■ **REQUIREMENT**
Among the records below, find the line that has "Detect blue wire."; from there, give the lines again exactly, and stop after the line that has "Detect yellow wire.".

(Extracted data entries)
· · · · · · ·

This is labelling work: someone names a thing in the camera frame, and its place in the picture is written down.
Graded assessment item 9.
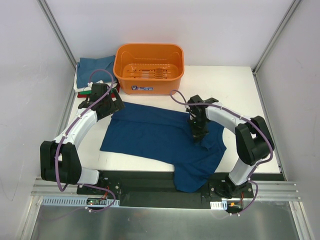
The navy blue t-shirt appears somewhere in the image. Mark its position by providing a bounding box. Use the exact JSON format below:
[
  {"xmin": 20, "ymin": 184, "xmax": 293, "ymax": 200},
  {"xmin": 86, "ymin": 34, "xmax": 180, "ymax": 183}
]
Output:
[{"xmin": 100, "ymin": 102, "xmax": 227, "ymax": 193}]

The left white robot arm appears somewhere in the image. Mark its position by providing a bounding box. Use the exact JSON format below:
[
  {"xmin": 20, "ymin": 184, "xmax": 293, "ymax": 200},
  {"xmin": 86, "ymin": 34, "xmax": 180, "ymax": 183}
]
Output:
[{"xmin": 40, "ymin": 83, "xmax": 125, "ymax": 195}]

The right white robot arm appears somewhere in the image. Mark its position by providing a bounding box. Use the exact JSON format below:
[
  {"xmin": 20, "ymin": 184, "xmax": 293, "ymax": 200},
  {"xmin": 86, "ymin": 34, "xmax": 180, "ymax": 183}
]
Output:
[{"xmin": 186, "ymin": 95, "xmax": 275, "ymax": 199}]

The folded red t-shirt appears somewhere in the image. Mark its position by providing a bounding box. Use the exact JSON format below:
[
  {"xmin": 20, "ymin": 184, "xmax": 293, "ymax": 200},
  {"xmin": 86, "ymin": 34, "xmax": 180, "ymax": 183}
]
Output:
[{"xmin": 77, "ymin": 85, "xmax": 120, "ymax": 98}]

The folded green t-shirt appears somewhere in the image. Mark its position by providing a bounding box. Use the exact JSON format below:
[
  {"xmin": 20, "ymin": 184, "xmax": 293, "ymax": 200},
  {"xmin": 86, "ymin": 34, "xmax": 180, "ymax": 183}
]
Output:
[{"xmin": 75, "ymin": 85, "xmax": 120, "ymax": 98}]

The orange plastic basket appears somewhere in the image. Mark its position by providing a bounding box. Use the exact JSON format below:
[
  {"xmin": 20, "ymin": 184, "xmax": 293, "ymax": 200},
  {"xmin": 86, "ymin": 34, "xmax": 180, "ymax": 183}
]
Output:
[{"xmin": 113, "ymin": 43, "xmax": 185, "ymax": 95}]

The folded light blue t-shirt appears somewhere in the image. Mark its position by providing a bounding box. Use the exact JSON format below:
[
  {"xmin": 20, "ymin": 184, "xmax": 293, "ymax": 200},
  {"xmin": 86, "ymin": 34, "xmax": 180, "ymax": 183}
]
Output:
[{"xmin": 75, "ymin": 55, "xmax": 117, "ymax": 90}]

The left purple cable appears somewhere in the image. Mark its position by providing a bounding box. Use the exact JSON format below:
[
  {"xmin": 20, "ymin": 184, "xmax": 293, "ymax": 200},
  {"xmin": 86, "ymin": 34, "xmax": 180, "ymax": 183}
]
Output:
[{"xmin": 54, "ymin": 68, "xmax": 117, "ymax": 214}]

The purple cable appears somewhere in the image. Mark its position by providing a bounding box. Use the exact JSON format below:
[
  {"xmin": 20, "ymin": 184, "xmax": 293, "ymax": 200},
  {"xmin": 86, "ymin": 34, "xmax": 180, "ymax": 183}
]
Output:
[
  {"xmin": 54, "ymin": 68, "xmax": 117, "ymax": 214},
  {"xmin": 169, "ymin": 89, "xmax": 274, "ymax": 218}
]

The right slotted cable duct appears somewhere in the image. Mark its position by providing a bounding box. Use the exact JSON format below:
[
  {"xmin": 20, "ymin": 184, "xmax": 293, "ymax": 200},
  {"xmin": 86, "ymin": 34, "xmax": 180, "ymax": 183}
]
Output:
[{"xmin": 209, "ymin": 200, "xmax": 243, "ymax": 210}]

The slotted cable duct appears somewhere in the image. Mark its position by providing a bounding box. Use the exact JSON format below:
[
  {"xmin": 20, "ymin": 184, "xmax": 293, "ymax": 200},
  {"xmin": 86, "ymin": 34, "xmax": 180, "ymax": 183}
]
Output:
[
  {"xmin": 42, "ymin": 196, "xmax": 120, "ymax": 208},
  {"xmin": 209, "ymin": 200, "xmax": 243, "ymax": 210}
]

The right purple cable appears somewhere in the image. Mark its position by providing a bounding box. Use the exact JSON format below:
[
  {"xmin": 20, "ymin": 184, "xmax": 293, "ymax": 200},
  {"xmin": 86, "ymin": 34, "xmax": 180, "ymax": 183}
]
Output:
[{"xmin": 169, "ymin": 89, "xmax": 274, "ymax": 218}]

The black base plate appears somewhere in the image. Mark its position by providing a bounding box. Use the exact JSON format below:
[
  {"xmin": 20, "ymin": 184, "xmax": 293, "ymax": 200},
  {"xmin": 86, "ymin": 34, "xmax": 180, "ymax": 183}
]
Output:
[{"xmin": 76, "ymin": 168, "xmax": 261, "ymax": 209}]

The left slotted cable duct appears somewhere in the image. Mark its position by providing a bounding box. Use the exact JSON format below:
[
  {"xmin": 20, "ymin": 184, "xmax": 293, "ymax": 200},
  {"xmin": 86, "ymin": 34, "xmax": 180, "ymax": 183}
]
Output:
[{"xmin": 42, "ymin": 196, "xmax": 120, "ymax": 208}]

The left aluminium frame post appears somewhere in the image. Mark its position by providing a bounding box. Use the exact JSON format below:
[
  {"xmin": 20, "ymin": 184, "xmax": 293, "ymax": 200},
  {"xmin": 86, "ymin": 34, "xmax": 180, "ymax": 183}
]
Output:
[{"xmin": 37, "ymin": 0, "xmax": 77, "ymax": 69}]

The aluminium frame post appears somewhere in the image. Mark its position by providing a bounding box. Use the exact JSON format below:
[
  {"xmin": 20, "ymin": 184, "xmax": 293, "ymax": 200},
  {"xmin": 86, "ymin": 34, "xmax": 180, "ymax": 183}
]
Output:
[
  {"xmin": 37, "ymin": 0, "xmax": 77, "ymax": 69},
  {"xmin": 252, "ymin": 0, "xmax": 303, "ymax": 76}
]

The right aluminium frame post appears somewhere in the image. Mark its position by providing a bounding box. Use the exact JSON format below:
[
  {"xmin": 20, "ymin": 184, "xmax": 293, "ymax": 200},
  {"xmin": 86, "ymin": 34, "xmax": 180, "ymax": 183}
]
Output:
[{"xmin": 252, "ymin": 0, "xmax": 303, "ymax": 76}]

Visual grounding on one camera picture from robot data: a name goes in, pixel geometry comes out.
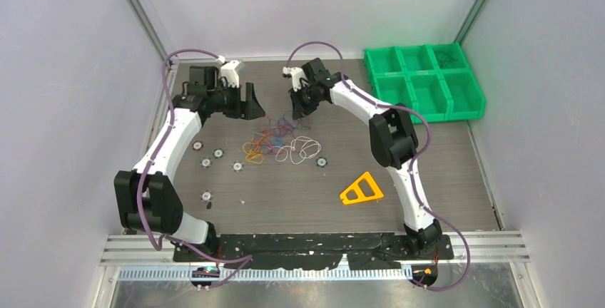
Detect poker chip centre right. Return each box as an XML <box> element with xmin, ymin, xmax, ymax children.
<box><xmin>316</xmin><ymin>157</ymin><xmax>328</xmax><ymax>168</ymax></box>

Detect green compartment bin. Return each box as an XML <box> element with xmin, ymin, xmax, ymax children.
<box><xmin>363</xmin><ymin>43</ymin><xmax>486</xmax><ymax>123</ymax></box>

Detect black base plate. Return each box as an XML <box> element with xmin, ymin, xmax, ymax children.
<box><xmin>208</xmin><ymin>232</ymin><xmax>454</xmax><ymax>272</ymax></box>

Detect blue wire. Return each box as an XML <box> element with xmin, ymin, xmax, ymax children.
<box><xmin>267</xmin><ymin>133</ymin><xmax>288</xmax><ymax>152</ymax></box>

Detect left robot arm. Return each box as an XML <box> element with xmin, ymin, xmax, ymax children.
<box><xmin>114</xmin><ymin>60</ymin><xmax>265</xmax><ymax>261</ymax></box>

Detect yellow wire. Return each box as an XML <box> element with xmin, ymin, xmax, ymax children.
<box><xmin>242</xmin><ymin>135</ymin><xmax>275</xmax><ymax>165</ymax></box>

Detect poker chip lower left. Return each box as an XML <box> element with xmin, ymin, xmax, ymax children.
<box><xmin>200</xmin><ymin>191</ymin><xmax>213</xmax><ymax>202</ymax></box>

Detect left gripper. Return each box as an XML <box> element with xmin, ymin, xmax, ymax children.
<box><xmin>208</xmin><ymin>81</ymin><xmax>265</xmax><ymax>120</ymax></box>

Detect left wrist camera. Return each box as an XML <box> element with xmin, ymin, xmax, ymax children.
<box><xmin>219</xmin><ymin>60</ymin><xmax>243</xmax><ymax>88</ymax></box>

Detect yellow triangular plastic part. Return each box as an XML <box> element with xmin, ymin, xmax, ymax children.
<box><xmin>340</xmin><ymin>171</ymin><xmax>384</xmax><ymax>205</ymax></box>

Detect controller board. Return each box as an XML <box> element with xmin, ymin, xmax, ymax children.
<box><xmin>190</xmin><ymin>266</ymin><xmax>220</xmax><ymax>288</ymax></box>
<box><xmin>410</xmin><ymin>265</ymin><xmax>439</xmax><ymax>287</ymax></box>

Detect poker chip upper left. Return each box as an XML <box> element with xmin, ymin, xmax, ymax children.
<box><xmin>213</xmin><ymin>148</ymin><xmax>224</xmax><ymax>159</ymax></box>

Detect left controller board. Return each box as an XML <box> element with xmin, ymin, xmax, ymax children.
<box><xmin>190</xmin><ymin>266</ymin><xmax>220</xmax><ymax>288</ymax></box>

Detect right controller board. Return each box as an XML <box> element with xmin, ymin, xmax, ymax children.
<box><xmin>410</xmin><ymin>265</ymin><xmax>439</xmax><ymax>287</ymax></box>

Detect red wire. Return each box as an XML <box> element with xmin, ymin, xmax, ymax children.
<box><xmin>253</xmin><ymin>116</ymin><xmax>296</xmax><ymax>155</ymax></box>

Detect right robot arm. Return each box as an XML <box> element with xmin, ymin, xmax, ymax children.
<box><xmin>283</xmin><ymin>58</ymin><xmax>442</xmax><ymax>259</ymax></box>

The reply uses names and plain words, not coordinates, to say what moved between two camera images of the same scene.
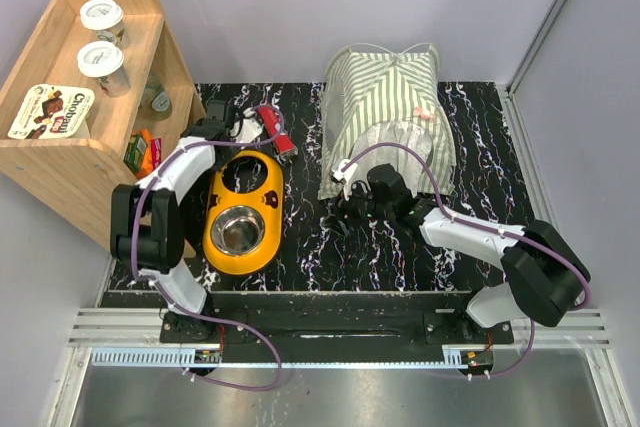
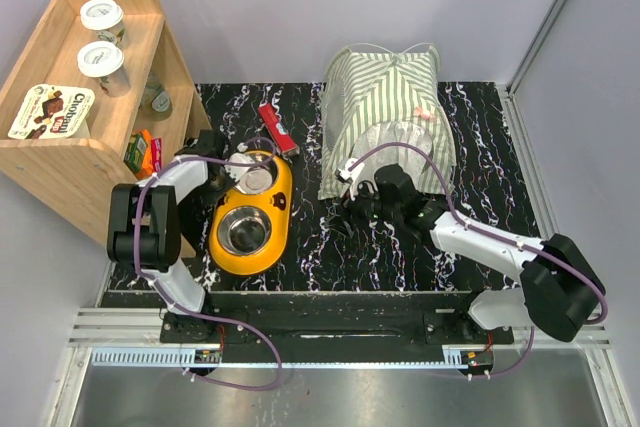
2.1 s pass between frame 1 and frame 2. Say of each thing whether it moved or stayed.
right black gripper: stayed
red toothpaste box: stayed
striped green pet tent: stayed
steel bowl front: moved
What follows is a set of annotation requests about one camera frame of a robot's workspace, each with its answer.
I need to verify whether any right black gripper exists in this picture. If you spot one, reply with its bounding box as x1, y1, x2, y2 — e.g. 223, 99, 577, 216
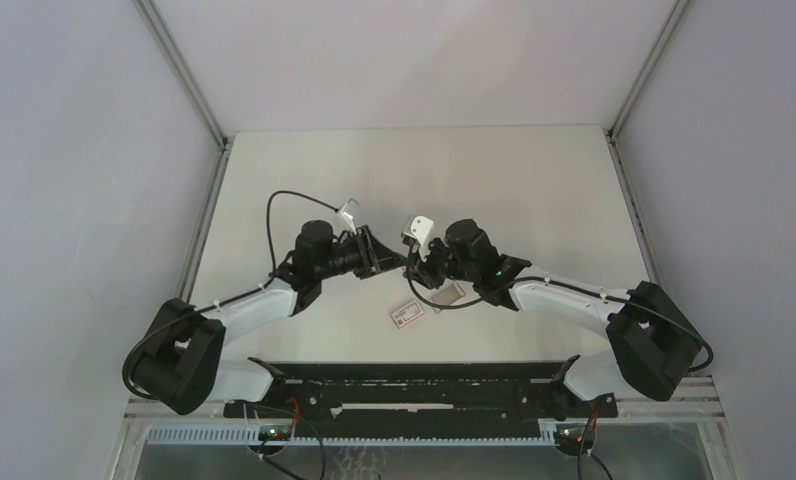
405, 237, 478, 291

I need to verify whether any left black camera cable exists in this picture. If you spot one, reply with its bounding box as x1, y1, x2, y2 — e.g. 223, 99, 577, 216
266, 190, 341, 273

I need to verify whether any red white staple box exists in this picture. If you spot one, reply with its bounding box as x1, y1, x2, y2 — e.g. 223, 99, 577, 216
389, 300, 425, 330

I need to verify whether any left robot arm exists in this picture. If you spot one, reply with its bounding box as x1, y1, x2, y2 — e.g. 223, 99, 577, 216
121, 220, 407, 417

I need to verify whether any right black camera cable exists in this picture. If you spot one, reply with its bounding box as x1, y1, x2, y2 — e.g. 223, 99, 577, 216
404, 248, 525, 313

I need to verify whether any right aluminium frame post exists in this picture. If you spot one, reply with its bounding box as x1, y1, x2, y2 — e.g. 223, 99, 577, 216
606, 0, 694, 143

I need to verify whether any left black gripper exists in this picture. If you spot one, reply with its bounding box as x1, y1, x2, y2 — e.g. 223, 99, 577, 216
316, 225, 407, 281

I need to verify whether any black camera cable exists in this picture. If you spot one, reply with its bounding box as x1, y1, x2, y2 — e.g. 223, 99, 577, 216
404, 248, 525, 313
266, 190, 341, 273

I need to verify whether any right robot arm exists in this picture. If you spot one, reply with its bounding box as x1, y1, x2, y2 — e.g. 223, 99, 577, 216
401, 216, 714, 416

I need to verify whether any aluminium frame post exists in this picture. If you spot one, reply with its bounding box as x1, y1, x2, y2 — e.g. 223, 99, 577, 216
134, 0, 234, 150
606, 0, 694, 143

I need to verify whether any left aluminium frame post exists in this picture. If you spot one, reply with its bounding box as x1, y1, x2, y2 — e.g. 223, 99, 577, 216
134, 0, 234, 150

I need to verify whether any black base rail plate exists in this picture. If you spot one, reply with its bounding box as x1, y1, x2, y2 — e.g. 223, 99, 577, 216
223, 361, 619, 440

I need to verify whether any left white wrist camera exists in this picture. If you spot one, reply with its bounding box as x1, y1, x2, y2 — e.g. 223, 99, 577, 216
336, 198, 360, 234

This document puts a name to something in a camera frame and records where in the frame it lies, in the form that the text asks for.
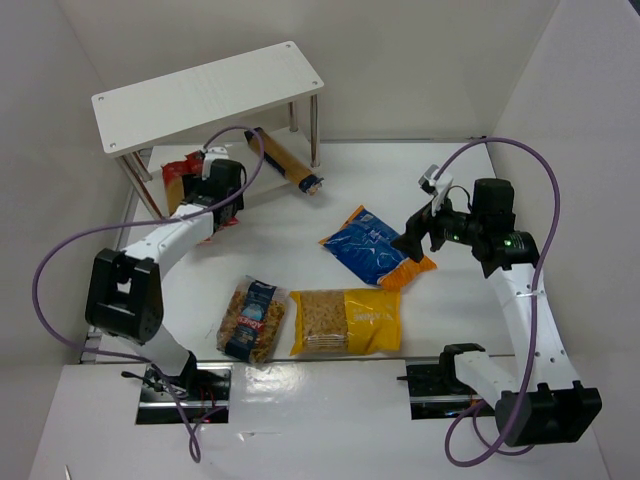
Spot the red spaghetti pack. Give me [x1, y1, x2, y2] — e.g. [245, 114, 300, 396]
[183, 150, 241, 244]
[161, 160, 191, 215]

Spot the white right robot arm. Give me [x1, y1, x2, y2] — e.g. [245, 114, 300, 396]
[392, 177, 602, 447]

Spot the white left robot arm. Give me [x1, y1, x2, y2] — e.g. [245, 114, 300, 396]
[85, 156, 246, 390]

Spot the blue orange pasta bag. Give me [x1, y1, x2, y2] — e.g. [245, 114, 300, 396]
[319, 205, 437, 291]

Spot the brown spaghetti pack on shelf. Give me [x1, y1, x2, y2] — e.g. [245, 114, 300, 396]
[244, 127, 323, 196]

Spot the white two-tier shelf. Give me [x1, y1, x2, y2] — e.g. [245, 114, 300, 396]
[91, 41, 324, 219]

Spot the yellow macaroni bag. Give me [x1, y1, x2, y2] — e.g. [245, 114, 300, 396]
[290, 289, 402, 356]

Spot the Agnesi tricolour fusilli bag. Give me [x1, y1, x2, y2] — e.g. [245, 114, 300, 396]
[216, 276, 289, 364]

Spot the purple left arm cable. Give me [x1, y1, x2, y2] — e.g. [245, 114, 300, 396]
[32, 125, 266, 464]

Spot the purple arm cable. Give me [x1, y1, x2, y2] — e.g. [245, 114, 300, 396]
[32, 125, 266, 464]
[433, 137, 561, 466]

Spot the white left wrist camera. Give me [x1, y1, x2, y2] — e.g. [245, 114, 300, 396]
[200, 146, 229, 180]

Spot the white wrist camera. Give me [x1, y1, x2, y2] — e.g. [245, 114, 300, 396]
[418, 164, 453, 216]
[200, 146, 229, 180]

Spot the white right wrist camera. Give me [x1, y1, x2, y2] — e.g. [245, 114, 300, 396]
[418, 164, 453, 216]

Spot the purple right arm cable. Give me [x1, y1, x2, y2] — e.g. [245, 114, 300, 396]
[433, 137, 561, 466]

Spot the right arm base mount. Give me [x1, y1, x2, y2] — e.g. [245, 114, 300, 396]
[397, 361, 481, 420]

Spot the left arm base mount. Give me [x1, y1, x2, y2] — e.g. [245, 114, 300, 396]
[121, 364, 232, 425]

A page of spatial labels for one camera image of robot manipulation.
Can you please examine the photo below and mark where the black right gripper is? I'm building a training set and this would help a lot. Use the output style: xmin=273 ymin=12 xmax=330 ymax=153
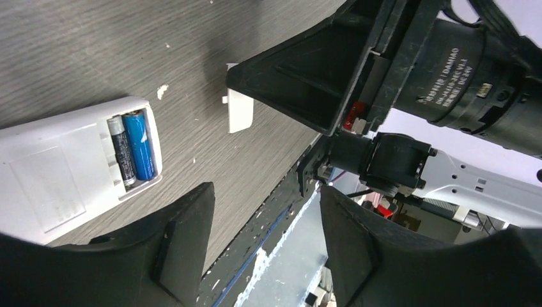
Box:
xmin=226 ymin=0 xmax=444 ymax=135

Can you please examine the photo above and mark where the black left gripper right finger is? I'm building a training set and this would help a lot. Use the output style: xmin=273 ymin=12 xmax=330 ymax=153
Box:
xmin=320 ymin=186 xmax=541 ymax=306

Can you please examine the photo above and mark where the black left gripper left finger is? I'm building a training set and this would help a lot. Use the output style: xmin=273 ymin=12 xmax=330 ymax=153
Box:
xmin=1 ymin=182 xmax=215 ymax=306

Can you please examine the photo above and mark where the white battery cover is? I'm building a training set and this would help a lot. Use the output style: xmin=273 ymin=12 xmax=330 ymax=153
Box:
xmin=222 ymin=87 xmax=254 ymax=134

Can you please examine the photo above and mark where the blue battery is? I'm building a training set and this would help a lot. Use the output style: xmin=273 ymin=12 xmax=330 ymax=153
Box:
xmin=122 ymin=110 xmax=155 ymax=181

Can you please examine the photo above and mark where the black battery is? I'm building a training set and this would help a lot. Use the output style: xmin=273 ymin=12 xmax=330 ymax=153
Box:
xmin=107 ymin=116 xmax=136 ymax=189

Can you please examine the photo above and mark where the white remote control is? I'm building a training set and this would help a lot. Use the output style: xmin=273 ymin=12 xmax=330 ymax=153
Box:
xmin=1 ymin=97 xmax=162 ymax=245

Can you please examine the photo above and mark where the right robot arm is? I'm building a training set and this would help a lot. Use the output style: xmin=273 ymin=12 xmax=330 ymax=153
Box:
xmin=226 ymin=1 xmax=541 ymax=228

· · · · · · ·

■ **TASK RESULT**
Detect blue wire. Return each box as an XML <box> element with xmin, ymin, xmax, ymax children.
<box><xmin>267</xmin><ymin>133</ymin><xmax>288</xmax><ymax>152</ymax></box>

Detect left robot arm. Return each box as an XML <box> element with xmin, ymin, xmax, ymax children.
<box><xmin>114</xmin><ymin>60</ymin><xmax>265</xmax><ymax>261</ymax></box>

Detect yellow wire. Return each box as an XML <box> element with xmin, ymin, xmax, ymax children.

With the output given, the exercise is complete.